As designed, the research project relied on a strong empirical component that involved qualitative data collection in four countries, namely England, France, Norway and Spain during fieldwork visits of higher education institutions (HEIs). The study included:
- nine institutions presenting various types of new and old, multi-disciplinary, science and technology and specialised technology HEIs enrolling from 5 000 to 45 000 students;
- a variety of subject areas at the Masters level (i.e. psychology, archaeology, pure mathematics, nano-sciences, international health, literature and modern languages, environmental studies, etc.).

During the fieldwork visits, 92 interviews were recorded of more than 92 hours in total. Interviews were conducted in each site (except from the English HEIs) with a wide range of institutional informants, so that the different constituents of a HEI (i.e. academic, bureaucratic, strategic levels and students) describe their practice and how this evolves or is being affected by multi-institutional arrangements related to joint Masters courses and degrees.

Seven focus-groups with students (ten hours of recordings in total) took place whenever the researcher's visit coincided with students studying at the visited institution. In a research design that incorporates country level factors, the policy field at national and supranational levels was also explored. Interviews with officials in ministries or agencies and phone interviews with expert informants from various policy bodies were conducted.

In the field of higher education research, this substantial empirical basis represents an undertaking. Scholars have pointed out that comparative higher education research tends paradoxically to focus on studies of a single country which, once compiled in edited volumes, seem to transcend into some kind of comparative inquiry. Against this background, the fellow opted for a genuine comparative research, despite its complexities and demanding nature. She performed data collection, using a similar methodology and a common theoretical framework that both constitute prerequisites to careful cross-national comparisons.
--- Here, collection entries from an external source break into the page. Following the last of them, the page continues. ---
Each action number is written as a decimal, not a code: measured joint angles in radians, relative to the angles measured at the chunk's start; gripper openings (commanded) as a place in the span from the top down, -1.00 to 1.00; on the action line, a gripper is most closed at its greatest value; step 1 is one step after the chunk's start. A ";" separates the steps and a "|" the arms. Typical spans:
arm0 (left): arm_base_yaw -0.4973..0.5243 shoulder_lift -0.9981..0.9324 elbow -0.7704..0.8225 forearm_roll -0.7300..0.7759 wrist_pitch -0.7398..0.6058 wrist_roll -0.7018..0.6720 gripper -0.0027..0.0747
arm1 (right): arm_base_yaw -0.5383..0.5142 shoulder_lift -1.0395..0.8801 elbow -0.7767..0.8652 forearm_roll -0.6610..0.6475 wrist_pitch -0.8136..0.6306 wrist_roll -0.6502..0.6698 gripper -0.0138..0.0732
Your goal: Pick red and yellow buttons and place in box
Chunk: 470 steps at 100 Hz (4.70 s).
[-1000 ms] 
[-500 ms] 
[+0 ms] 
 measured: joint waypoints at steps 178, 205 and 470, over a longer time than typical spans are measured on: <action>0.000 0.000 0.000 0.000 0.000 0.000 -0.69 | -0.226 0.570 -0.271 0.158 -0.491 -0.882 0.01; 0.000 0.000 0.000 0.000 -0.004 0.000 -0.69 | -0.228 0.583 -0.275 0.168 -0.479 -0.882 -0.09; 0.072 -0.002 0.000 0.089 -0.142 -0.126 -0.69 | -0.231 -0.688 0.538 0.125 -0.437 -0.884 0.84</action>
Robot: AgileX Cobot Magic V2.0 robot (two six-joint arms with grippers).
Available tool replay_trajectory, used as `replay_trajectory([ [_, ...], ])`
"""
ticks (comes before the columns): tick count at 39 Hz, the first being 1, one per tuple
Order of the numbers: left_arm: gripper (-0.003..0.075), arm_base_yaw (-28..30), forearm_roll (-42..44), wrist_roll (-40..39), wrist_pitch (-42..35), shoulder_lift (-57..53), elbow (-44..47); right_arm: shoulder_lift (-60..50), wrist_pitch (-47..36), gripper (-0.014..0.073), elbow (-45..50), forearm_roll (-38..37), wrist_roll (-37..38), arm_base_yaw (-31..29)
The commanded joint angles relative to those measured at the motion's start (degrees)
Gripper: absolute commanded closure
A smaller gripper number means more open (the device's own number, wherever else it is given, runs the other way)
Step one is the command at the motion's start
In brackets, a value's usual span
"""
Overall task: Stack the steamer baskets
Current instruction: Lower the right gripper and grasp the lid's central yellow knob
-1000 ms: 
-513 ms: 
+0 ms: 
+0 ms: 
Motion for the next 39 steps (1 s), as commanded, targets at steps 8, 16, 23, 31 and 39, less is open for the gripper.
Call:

In turn, these can contribute to middle-range theory building by informing about commonalities, differences and context sensible outcomes.

The fellowship provided an opportunity to expand previous areas of scholarship (intercultural learning, student mobility, European policy) to include sociology of (scientific) networks in order to understand forms of collaboration; social sciences of disciplines in order to analyse the academic work in terms of socialisation, boundaries, consensus formation about concepts and evolution of the field, etc.; and finally organisational sociology for analysing issues of power and interests, structures and cultures and activity theory for identifying individual agency in collaborative activities.

The richness of the data and the invaluable time devoted to become acquainted with English-speaking scholarly literature are benefits which constitute an enduring academic capital.

The geographical coverage of the study and its engagement with both the policy field and HEIs, relied on a large number of informants. This group is keenly awaiting the results of this study. Thanks to this network, the research is likely to spur interest and multiply the number of potential recipients of our conclusions.